Lion: One word review



Ok, I’ll elaborate a bit. In my last post I admitted that I’d probably be “in line” to get Lion the first day out. I was. At least part of it was that it was only $30 and that the installation for an Operation System was online! How cool! I will admit, that part was the easiest. I’ve upgraded an OS a time or two and this really did go smoothly. The only thing I didn’t care for was Lion getting rid of the install program after the install, but that was the olde tyme me talking. Why keep around 4GB worth of OS when you can download it from the App Store if you need it again?

The first thing that I “meh”-ed about was the whole “natural” scrolling. I understand that Apple is all a-flutter about their best-selling iPhone/iPad, but there’s nothing “natural” about scrolling on a laptop as if it were an iPad. If I had a touch-screen for my Macbook Pro, maybe, but I spend most of my time with a mouse or Wacom tablet, and “natural” scrolling just isn’t. Fortunately, you can turn it off. Which I did. But after about 2 weeks. I really wanted to give it a go, but just couldn’t get used to it. And my wife, who even has an iPad, was totally lost if she ever needed to use my Mac. So, off it went.

I also give the Launchpad a “meh”. I have an iPhone and am used to the iOS way of displaying apps, so again, I get it. But it isn’t any better than the Applications folder. If anything, it’s a bit harder to organize. I guess I might get used to it, but I’d probably have to use it and I just haven’t, really.

Another function I haven’t really used is Mission Control. Perhaps I’m not enough of a “power user” to need multiple desktops going at once, but again, I haven’t found the need. I’ll keep trying though.

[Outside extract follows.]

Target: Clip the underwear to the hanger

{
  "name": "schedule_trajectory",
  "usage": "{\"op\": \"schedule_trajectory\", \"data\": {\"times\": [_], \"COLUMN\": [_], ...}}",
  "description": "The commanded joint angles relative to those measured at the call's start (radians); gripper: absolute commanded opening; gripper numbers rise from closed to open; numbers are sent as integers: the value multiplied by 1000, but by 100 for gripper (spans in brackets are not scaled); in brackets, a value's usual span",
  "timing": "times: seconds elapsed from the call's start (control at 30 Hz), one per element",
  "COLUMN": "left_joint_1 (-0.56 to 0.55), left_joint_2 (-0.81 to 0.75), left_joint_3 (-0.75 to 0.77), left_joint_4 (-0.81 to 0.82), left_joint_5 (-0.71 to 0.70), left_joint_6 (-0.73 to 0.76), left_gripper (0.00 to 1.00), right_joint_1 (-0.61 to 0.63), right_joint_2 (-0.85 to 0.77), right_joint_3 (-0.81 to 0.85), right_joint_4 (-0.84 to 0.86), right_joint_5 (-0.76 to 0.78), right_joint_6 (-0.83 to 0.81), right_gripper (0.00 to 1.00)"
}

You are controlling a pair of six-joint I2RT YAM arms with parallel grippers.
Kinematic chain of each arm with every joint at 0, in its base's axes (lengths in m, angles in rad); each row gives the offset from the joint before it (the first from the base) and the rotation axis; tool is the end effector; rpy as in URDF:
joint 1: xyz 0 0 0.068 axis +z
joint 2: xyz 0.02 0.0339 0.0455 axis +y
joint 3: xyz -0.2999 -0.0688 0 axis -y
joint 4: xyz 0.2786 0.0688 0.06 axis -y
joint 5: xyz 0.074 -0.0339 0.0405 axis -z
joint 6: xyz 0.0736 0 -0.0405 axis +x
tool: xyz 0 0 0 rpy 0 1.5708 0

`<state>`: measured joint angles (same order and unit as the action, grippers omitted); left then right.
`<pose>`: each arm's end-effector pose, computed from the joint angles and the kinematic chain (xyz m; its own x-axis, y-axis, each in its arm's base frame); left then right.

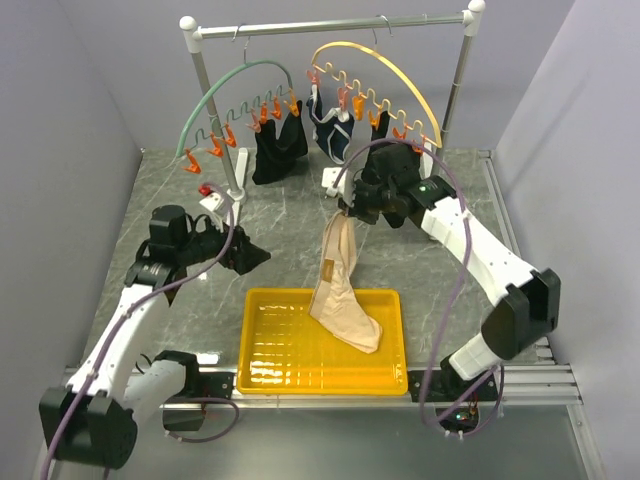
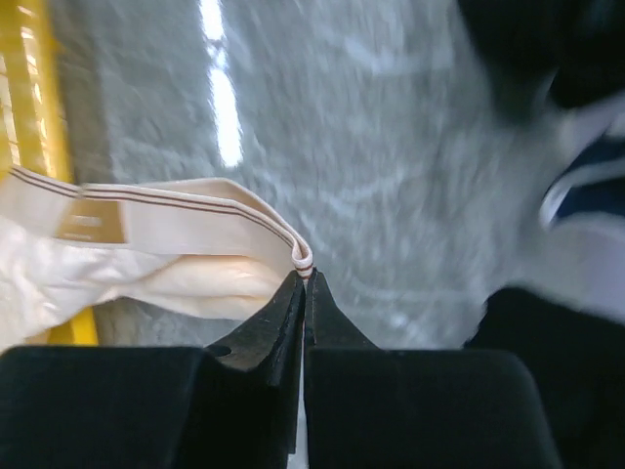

On thing I sort of found out about on accident is VPN access. I had been using a Cisco program to access VPN for a couple of my freelance clients. I thought I had prepared enough for the upgrade that I was fairly confident that all my programs would still work in Lion. And they did. All but one. The one I sort of REALLY needed to work. And the Cisco client just flat out didn’t work any more. I had read that VPN was supposed to be improved under Lion, and I had had my share of issues with it in the past (connectivity, slowness, etc.) and was looking forward to something being done about it. So, when the Cisco client stopped working and figured out how to set up the VPN connection through the Network Preferences, I finally found something worth the $30 upgrade. It’s a small thing, but I like the fact the icon is in the menu bar. The connection is MUCH more stable than the Cisco client ever was. And while the transfer speeds didn’t change (and nor did I expect them to) but the file population came across MUCH faster. Which is helpful when you’re just looking for a file.

So, on the whole, Lion is ok. Was it worth $30? Well, if I’m more productive working remotely, absolutely. For all the other features? It might be worth it for some people, just not hugely for me.